──────── The records
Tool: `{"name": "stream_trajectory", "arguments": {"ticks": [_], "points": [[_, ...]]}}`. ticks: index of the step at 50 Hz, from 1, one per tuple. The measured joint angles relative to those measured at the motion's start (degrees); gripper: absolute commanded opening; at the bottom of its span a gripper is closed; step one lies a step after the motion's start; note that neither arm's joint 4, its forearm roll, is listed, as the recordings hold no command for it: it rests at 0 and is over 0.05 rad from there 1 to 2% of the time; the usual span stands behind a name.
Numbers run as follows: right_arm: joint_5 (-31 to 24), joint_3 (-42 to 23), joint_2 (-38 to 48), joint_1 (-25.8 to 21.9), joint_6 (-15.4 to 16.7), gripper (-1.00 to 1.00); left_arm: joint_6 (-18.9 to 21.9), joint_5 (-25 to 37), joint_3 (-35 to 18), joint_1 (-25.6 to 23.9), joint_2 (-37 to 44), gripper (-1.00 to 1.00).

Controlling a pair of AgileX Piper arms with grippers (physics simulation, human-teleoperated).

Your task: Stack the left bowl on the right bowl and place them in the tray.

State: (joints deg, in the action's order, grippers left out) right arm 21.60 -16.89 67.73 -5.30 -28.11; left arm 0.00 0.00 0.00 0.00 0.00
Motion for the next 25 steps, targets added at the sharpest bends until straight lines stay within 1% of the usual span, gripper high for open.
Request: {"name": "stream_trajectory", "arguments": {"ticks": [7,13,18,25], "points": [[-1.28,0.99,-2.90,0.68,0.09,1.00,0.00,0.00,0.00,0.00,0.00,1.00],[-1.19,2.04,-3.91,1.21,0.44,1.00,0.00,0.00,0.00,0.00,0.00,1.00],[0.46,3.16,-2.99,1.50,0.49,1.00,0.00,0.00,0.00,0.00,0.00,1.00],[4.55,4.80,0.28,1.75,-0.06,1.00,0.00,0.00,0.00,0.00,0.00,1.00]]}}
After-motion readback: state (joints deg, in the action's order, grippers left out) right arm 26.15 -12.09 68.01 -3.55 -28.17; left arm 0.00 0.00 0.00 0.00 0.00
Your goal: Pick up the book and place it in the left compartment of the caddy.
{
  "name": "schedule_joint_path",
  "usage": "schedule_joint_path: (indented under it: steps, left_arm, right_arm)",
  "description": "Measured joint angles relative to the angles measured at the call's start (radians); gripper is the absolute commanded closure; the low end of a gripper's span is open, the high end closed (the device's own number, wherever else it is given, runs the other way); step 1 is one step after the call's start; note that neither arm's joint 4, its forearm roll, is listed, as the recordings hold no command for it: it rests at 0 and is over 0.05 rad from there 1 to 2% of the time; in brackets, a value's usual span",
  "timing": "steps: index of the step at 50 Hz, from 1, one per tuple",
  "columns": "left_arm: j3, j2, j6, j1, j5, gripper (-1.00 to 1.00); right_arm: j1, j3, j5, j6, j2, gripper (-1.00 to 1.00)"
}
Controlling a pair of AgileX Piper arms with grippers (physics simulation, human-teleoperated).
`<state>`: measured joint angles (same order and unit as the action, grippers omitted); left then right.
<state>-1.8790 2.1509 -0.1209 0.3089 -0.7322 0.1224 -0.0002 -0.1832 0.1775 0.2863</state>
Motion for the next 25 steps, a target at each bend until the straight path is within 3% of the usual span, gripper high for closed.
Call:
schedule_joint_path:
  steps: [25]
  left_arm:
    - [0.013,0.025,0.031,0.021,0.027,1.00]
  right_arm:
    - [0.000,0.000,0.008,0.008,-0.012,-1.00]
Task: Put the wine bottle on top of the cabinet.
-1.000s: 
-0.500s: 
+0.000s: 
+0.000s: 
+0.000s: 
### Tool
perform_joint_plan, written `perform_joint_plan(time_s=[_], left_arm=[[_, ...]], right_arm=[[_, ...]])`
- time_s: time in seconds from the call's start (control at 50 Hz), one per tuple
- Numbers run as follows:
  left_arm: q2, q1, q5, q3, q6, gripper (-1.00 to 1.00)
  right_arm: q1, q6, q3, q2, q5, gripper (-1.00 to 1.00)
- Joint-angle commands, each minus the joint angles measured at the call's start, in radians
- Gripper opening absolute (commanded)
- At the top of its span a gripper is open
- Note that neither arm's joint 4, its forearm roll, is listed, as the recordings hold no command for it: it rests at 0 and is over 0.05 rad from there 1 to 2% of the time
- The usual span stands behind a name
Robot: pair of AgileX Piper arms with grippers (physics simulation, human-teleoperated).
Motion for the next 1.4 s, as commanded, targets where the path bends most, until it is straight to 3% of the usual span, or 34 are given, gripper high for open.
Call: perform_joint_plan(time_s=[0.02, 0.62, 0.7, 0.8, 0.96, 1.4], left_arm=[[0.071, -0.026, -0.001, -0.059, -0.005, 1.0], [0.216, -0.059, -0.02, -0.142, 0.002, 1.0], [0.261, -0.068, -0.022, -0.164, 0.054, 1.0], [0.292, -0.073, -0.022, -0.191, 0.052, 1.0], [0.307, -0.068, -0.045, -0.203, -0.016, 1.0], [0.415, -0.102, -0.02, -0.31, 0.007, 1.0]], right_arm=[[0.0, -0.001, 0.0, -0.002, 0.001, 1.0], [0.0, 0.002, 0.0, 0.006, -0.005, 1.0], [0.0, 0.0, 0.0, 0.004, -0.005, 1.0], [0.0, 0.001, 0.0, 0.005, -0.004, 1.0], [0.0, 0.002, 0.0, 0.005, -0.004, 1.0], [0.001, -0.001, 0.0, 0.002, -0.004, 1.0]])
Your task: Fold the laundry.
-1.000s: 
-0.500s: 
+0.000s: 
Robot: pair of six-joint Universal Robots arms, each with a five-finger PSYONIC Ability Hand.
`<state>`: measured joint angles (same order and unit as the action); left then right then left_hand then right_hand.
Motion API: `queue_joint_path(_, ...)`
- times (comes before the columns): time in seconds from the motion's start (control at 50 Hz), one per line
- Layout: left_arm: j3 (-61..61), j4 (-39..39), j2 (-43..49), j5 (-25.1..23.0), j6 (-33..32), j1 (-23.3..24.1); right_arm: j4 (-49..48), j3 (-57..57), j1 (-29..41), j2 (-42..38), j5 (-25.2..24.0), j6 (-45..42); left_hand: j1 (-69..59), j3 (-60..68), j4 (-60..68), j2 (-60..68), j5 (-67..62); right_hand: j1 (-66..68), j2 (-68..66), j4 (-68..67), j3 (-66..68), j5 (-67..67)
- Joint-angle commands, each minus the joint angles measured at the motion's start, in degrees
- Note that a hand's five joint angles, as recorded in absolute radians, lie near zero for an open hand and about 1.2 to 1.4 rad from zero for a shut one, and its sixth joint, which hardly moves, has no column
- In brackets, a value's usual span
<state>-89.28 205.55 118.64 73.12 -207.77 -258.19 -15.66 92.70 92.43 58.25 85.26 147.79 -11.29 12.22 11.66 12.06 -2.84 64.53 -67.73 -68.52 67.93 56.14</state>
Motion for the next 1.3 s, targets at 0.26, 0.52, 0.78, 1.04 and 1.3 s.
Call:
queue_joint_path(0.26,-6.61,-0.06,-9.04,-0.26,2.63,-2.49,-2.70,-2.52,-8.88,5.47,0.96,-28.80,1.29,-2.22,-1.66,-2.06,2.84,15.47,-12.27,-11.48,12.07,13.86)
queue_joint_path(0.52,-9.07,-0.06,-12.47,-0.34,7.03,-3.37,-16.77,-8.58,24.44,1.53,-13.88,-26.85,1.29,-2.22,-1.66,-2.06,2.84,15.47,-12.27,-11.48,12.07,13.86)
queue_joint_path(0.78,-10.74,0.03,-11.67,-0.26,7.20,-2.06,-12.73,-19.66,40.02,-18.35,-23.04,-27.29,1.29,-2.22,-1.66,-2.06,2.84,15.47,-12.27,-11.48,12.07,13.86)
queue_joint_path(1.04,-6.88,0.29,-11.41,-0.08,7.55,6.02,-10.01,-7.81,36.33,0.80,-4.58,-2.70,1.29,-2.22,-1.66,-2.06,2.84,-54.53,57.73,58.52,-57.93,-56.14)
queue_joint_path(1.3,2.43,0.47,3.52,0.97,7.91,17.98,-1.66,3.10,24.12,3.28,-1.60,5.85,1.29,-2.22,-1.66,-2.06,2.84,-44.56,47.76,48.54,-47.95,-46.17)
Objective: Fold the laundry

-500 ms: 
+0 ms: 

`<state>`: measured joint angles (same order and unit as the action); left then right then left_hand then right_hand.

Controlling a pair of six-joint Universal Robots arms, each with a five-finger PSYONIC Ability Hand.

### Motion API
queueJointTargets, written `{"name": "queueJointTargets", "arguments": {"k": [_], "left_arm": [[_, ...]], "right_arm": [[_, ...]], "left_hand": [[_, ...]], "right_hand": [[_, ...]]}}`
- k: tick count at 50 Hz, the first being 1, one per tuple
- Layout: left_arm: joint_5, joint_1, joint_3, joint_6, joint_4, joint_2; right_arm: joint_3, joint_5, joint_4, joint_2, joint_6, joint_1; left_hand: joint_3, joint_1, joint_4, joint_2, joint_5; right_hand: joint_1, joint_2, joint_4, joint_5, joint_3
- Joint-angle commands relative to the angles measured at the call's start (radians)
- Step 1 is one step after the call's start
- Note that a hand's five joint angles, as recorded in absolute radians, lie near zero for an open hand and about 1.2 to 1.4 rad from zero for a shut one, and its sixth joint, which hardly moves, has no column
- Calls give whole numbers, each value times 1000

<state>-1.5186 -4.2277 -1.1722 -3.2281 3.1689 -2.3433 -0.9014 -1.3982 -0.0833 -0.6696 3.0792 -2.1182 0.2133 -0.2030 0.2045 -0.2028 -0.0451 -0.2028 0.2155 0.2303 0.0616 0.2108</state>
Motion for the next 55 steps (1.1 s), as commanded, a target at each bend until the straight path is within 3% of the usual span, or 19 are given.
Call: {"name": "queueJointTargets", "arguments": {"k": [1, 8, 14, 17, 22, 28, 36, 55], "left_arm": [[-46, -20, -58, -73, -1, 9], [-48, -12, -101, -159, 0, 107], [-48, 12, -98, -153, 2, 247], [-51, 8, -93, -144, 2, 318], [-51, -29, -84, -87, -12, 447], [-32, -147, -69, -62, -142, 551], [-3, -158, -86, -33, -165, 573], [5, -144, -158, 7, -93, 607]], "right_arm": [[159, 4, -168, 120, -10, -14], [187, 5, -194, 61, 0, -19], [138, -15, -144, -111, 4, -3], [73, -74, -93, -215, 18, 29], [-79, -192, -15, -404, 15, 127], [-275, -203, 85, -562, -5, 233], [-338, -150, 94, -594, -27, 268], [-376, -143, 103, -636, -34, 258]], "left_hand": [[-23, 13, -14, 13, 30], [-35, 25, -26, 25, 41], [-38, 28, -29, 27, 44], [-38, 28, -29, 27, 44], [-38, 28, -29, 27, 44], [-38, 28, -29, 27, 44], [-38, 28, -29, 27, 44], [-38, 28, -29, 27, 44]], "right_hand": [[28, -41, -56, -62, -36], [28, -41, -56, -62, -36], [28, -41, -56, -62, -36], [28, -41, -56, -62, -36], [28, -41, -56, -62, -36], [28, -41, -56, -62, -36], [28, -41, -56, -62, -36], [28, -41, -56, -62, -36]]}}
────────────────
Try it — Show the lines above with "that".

Exercise solution —
Tool: `{"name": "stream_trajectory", "arguments": {"ticks": [_], "points": [[_, ...]]}}`. ticks: index of the step at 50 Hz, from 1, one per tuple. The measured joint angles relative to those measured at the motion's start (degrees); gripper: absolute commanded opening; at the bottom of its span a gripper is closed; step one lies a step after the motion's start; note that neither arm's joint 4, its forearm roll, is listed, as the recordings hold no command for it: it rests at 0 and is over 0.05 rad from there 1 to 2% of the time; the usual span stands behind a name.
  "description": "Measured joint angles relative to the angles measured at the call's start (radians); gripper is the absolute commanded closure; the low end of a gripper's span is open, the high end closed (the device's own number, wherever else it is given, runs the other way); step 1 is one step after the call's start; note that neither arm's joint 4, its forearm roll, is listed, as the recordings hold no command for it: it rests at 0 and is over 0.05 rad from there 1 to 2% of the time; in brackets, a value's usual span",
- Note that neither arm's joint 4, its forearm roll, is listed, as the recordings hold no command for it: it rests at 0 and is over 0.05 rad from there 1 to 2% of the time
- Note that a hand's five joint angles, as recorded in absolute radians, lie near zero for an open hand and about 1.2 to 1.4 rad from zero for a shut one, and its sixth joint, which hardly moves, has no column
- Note that a hand's five joint angles, as recorded in absolute radians, lie near zero for an open hand and about 1.2 to 1.4 rad from zero for a shut one, and its sixth joint, which hardly moves, has no column

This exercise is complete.